## [Records shown]
◆ ◆ ◆
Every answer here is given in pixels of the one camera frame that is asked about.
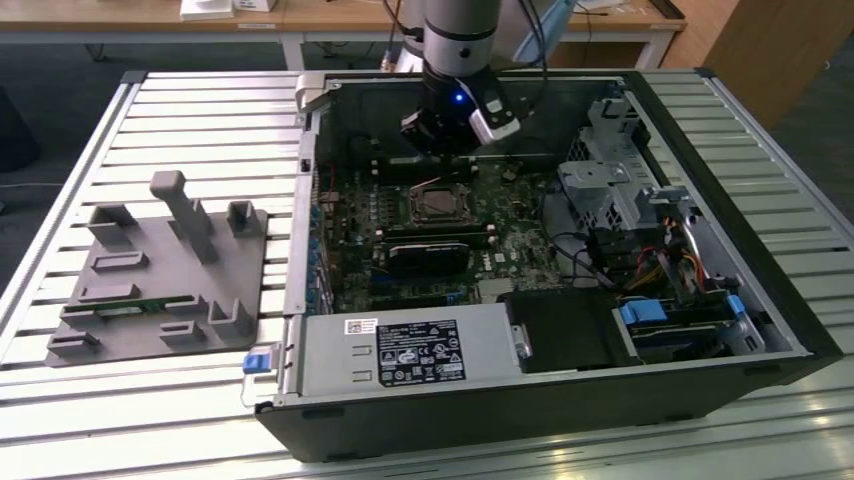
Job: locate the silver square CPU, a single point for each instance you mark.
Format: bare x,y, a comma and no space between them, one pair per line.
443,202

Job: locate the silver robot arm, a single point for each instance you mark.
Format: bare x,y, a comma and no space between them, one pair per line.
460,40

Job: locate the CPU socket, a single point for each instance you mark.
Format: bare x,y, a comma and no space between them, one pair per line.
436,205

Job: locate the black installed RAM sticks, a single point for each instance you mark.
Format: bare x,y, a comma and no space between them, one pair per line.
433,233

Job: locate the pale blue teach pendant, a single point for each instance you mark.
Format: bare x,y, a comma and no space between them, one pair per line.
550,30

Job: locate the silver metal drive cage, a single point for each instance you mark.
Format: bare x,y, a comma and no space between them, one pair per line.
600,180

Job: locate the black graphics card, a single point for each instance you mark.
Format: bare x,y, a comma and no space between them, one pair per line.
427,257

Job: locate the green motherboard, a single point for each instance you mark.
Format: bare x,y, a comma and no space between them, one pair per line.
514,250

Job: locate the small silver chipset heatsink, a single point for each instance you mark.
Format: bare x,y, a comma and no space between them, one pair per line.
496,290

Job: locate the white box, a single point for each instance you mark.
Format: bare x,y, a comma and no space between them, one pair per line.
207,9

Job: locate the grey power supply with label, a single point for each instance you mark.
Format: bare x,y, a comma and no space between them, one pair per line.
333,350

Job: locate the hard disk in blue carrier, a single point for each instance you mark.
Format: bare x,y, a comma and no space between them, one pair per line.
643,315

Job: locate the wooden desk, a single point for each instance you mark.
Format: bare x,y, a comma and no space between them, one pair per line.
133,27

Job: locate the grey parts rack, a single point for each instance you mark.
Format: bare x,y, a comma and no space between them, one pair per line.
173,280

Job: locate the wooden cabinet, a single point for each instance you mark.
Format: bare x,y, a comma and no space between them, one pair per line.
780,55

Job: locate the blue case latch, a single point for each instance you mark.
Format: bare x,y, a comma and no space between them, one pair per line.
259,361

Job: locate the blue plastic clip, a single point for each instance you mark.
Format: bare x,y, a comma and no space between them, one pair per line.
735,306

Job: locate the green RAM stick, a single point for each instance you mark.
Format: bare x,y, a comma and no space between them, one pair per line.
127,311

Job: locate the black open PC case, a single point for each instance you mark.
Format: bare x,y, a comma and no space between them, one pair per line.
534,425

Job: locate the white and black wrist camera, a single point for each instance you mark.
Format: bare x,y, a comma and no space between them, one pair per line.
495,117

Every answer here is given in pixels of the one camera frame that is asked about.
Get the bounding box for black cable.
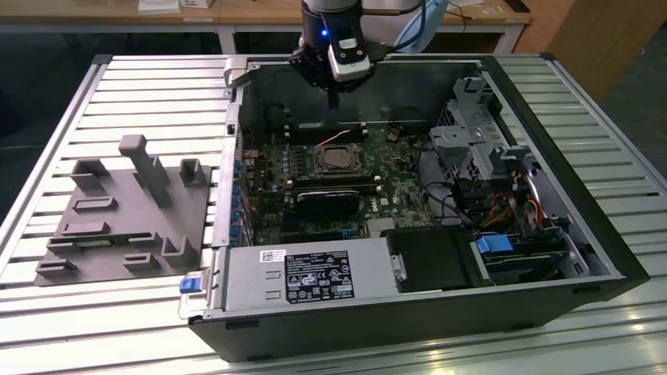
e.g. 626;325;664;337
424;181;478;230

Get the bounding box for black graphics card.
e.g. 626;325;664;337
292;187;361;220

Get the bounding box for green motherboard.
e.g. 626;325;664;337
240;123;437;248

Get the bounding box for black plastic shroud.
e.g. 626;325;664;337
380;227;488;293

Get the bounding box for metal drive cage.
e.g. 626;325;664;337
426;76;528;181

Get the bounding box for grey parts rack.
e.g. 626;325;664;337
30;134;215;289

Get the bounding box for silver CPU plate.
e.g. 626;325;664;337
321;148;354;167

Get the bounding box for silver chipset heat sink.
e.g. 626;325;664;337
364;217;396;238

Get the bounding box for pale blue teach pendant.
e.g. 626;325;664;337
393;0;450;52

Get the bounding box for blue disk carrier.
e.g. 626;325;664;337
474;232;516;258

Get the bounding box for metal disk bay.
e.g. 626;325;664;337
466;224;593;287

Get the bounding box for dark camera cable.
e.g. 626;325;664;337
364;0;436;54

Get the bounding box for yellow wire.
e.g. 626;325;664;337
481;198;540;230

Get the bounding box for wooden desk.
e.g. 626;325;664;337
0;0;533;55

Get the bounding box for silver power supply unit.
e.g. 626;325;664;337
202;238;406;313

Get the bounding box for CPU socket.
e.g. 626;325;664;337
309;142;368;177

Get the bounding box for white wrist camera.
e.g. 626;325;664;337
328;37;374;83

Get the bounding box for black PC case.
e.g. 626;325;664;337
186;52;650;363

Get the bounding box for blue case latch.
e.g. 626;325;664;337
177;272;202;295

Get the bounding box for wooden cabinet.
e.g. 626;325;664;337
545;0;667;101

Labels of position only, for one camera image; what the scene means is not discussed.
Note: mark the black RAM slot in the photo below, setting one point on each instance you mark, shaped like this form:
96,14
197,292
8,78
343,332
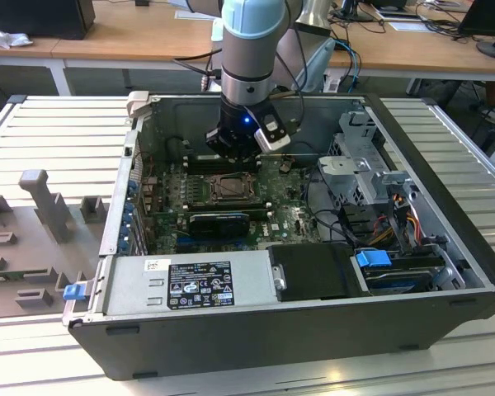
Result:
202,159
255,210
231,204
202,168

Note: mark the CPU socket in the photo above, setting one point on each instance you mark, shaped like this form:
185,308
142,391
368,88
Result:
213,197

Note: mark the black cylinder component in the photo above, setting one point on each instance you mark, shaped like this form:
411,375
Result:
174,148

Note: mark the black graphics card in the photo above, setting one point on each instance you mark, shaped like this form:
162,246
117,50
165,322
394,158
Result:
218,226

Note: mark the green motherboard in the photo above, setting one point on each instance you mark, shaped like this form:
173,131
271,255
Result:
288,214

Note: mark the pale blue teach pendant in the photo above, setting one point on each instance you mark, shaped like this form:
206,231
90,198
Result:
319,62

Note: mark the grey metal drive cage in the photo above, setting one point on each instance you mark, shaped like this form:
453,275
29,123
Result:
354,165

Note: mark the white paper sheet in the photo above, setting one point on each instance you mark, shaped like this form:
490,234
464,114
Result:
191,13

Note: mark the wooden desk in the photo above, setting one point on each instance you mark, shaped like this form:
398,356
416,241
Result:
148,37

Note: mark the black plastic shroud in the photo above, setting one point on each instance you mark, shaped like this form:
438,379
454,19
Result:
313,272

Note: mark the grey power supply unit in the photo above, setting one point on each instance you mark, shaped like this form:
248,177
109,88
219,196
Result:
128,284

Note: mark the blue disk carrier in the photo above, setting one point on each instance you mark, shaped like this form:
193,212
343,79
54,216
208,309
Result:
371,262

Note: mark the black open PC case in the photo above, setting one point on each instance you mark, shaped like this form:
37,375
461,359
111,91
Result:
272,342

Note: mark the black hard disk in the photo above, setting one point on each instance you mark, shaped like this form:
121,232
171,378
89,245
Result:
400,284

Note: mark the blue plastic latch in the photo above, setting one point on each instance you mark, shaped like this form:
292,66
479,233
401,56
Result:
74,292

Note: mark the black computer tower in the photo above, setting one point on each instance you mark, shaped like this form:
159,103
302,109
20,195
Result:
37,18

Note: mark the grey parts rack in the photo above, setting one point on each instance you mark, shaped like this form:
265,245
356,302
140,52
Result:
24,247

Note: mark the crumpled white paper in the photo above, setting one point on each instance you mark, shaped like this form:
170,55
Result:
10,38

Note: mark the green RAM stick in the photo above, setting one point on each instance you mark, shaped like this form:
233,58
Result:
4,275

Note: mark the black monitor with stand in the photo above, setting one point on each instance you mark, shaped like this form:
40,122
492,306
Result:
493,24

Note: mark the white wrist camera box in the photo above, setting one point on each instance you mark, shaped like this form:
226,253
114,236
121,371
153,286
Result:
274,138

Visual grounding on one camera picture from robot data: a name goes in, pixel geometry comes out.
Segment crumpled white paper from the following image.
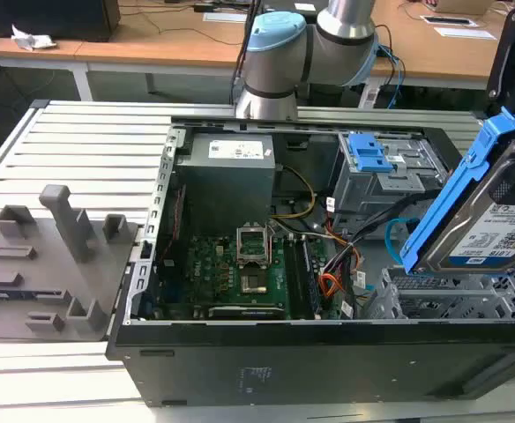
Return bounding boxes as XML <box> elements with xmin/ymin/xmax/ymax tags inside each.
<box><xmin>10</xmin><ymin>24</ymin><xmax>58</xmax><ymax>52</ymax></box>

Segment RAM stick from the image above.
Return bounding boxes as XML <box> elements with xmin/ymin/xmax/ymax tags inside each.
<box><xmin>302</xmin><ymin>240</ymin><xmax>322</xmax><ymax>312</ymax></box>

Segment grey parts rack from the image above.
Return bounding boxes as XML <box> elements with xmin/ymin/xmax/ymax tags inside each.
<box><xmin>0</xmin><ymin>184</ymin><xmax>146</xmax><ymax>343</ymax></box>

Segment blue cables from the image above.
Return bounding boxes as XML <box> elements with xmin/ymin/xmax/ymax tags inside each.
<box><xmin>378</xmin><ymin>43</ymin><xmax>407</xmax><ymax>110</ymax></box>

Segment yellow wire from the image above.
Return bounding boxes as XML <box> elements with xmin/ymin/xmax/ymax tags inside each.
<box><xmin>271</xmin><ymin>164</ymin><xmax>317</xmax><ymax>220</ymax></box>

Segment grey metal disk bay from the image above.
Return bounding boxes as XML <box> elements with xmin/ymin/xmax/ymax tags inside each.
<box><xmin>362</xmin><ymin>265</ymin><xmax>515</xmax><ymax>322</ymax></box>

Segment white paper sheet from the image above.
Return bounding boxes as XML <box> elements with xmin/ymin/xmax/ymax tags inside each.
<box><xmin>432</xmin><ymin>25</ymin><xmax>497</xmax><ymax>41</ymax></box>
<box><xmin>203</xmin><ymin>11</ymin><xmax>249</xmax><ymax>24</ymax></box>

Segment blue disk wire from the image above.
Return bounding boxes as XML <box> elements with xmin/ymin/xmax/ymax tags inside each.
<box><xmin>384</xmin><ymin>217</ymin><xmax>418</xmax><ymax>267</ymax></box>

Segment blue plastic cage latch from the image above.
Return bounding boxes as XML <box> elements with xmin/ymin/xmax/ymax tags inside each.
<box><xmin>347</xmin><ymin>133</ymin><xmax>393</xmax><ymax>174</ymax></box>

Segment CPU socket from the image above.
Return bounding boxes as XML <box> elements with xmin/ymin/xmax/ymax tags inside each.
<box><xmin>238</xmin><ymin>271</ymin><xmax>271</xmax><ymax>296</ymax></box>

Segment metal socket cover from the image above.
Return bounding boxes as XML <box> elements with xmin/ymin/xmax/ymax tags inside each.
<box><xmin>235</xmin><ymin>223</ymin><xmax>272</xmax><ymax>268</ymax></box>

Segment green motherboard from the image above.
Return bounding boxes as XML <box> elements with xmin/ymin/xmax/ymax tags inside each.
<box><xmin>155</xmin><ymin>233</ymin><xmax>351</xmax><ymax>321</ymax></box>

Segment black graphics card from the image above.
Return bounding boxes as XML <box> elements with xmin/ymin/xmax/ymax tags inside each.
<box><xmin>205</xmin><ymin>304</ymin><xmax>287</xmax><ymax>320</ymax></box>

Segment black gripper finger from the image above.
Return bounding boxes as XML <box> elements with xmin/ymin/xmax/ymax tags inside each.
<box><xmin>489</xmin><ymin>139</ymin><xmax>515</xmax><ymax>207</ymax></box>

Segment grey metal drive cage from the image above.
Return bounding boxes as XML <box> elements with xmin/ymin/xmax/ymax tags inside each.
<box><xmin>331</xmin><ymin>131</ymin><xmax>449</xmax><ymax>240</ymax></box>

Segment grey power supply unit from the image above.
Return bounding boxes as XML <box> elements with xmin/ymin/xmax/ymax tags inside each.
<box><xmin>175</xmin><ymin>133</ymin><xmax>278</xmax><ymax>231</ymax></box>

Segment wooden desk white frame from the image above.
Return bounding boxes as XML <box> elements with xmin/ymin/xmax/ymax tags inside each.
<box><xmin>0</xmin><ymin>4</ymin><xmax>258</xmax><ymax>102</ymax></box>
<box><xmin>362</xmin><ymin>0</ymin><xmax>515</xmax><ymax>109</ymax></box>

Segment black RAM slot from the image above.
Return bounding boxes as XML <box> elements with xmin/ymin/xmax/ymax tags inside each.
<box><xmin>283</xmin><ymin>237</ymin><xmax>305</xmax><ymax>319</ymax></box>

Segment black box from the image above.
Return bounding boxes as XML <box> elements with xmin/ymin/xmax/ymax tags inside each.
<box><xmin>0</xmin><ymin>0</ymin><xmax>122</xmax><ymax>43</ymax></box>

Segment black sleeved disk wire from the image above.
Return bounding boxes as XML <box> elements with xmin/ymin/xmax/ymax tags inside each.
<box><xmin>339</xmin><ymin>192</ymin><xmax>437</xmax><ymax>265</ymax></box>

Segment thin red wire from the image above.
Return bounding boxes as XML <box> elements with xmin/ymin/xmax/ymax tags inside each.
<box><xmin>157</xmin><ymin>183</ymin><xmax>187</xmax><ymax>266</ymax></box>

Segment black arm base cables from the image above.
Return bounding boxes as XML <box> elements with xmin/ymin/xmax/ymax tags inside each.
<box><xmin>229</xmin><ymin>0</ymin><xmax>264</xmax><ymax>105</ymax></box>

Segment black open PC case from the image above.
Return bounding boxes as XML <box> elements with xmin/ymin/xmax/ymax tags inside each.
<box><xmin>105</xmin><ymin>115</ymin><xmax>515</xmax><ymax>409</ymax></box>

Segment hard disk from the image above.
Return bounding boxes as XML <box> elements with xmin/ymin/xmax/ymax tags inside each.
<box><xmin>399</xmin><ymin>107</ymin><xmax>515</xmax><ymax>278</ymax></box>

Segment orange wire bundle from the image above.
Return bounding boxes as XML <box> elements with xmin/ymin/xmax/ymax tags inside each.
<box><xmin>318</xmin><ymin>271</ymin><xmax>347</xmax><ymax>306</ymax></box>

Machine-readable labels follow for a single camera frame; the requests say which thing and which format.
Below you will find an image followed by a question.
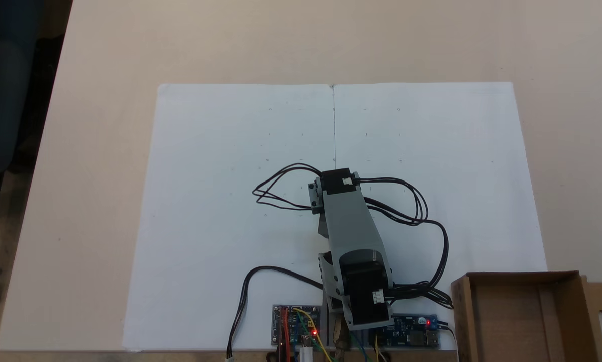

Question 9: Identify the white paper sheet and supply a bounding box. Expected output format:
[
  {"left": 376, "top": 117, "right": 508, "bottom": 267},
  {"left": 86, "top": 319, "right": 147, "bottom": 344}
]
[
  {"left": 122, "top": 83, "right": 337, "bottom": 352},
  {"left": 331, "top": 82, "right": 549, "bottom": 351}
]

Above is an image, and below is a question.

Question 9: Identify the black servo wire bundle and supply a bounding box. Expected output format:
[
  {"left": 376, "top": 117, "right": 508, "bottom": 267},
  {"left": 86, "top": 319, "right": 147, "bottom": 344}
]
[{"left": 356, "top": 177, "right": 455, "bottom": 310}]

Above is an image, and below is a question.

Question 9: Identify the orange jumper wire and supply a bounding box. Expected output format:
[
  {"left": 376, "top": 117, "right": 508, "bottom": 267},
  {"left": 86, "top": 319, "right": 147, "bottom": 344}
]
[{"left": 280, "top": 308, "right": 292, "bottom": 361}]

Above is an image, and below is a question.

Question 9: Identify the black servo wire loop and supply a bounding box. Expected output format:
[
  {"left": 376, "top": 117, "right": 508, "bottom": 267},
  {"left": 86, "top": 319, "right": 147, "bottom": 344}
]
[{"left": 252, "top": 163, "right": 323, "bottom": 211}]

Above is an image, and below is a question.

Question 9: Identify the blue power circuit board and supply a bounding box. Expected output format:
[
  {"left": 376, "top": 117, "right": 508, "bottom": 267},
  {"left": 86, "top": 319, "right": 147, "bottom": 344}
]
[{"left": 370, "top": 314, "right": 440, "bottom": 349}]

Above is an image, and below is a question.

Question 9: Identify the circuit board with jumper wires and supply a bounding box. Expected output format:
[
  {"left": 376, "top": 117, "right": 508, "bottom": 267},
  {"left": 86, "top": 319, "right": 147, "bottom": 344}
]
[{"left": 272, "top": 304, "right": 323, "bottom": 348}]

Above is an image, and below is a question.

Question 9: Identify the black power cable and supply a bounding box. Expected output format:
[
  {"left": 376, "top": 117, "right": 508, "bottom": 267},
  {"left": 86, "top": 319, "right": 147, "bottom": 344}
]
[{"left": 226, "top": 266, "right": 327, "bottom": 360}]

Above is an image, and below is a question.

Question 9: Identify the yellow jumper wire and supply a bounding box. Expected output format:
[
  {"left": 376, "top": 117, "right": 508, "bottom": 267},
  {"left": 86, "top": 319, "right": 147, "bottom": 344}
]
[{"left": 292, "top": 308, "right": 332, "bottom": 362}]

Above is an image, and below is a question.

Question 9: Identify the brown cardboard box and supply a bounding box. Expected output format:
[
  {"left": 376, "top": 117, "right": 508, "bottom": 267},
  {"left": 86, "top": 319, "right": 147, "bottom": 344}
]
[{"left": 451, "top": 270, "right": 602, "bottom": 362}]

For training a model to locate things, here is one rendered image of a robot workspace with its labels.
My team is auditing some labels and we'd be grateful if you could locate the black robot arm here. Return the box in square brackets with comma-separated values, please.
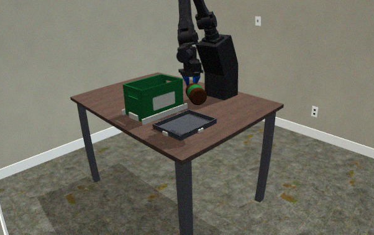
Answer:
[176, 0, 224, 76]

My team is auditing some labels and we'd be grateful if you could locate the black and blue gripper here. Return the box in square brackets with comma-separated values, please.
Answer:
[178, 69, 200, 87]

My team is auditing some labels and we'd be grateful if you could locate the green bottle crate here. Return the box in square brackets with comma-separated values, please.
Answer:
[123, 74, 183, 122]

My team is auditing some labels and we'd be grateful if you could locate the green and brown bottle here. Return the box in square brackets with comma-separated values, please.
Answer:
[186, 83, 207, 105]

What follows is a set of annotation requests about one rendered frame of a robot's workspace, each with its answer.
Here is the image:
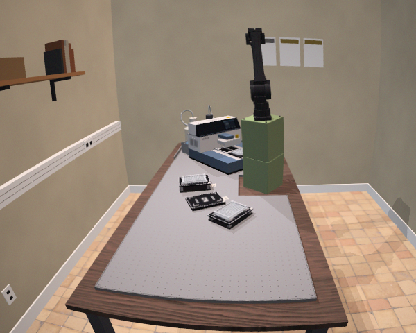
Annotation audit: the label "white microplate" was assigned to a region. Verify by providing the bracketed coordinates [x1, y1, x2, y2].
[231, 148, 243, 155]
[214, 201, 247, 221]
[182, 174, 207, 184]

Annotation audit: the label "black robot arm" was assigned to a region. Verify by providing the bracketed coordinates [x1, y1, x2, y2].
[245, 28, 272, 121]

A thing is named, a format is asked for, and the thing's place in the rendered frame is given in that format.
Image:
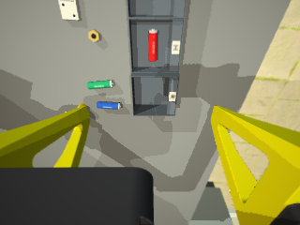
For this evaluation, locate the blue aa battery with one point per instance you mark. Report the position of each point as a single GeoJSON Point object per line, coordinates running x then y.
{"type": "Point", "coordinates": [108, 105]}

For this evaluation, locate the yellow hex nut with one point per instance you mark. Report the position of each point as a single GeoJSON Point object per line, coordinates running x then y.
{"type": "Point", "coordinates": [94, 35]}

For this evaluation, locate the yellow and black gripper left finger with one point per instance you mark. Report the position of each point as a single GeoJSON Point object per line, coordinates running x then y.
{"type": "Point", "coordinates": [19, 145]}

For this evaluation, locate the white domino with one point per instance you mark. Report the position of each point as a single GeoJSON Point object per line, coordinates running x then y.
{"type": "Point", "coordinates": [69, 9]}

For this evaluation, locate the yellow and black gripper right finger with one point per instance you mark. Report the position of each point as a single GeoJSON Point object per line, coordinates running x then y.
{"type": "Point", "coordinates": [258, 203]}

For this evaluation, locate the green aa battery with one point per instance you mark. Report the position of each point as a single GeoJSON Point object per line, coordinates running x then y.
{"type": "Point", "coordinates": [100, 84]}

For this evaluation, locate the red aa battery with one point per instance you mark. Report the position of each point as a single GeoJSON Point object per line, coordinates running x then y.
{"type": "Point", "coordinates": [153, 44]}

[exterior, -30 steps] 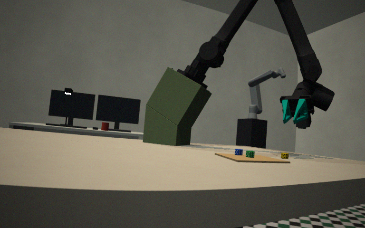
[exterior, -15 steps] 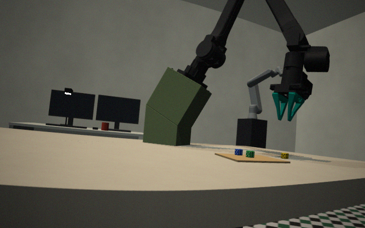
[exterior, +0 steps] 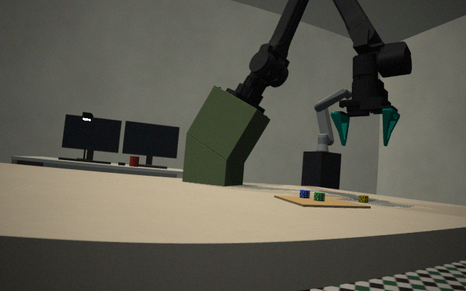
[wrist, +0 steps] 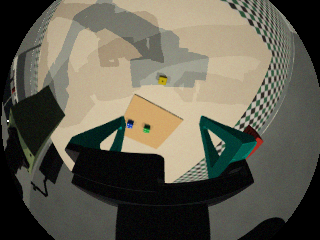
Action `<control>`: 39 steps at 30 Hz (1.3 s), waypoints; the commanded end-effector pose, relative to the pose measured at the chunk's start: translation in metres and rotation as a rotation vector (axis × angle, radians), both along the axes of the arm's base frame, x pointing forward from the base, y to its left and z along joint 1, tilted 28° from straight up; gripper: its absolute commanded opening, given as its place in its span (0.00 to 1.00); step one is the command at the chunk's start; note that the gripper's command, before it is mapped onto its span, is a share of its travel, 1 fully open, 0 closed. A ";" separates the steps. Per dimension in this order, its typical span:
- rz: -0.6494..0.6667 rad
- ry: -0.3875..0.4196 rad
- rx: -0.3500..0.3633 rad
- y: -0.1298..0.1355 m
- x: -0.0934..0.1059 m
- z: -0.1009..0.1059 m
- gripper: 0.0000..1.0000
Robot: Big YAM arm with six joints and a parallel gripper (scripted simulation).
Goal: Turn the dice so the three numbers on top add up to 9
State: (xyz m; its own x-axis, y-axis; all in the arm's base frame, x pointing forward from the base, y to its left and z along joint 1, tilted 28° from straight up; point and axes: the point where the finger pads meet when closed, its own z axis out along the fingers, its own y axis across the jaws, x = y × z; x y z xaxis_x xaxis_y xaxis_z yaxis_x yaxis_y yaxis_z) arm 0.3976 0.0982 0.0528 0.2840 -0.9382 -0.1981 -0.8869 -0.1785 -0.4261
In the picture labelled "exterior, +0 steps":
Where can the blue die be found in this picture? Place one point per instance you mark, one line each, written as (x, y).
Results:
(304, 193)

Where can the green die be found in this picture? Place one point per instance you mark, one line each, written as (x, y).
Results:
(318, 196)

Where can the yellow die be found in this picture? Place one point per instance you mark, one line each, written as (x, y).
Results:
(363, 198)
◆ ◆ ◆
Where the string "teach" occurs in a line of the listing, copy the line.

Job: locate the pale blue teach pendant, a single point for each instance you mark.
Get the bounding box for pale blue teach pendant.
Note: mark the pale blue teach pendant in the photo above, setting one point on each instance you mark, shaped like this form:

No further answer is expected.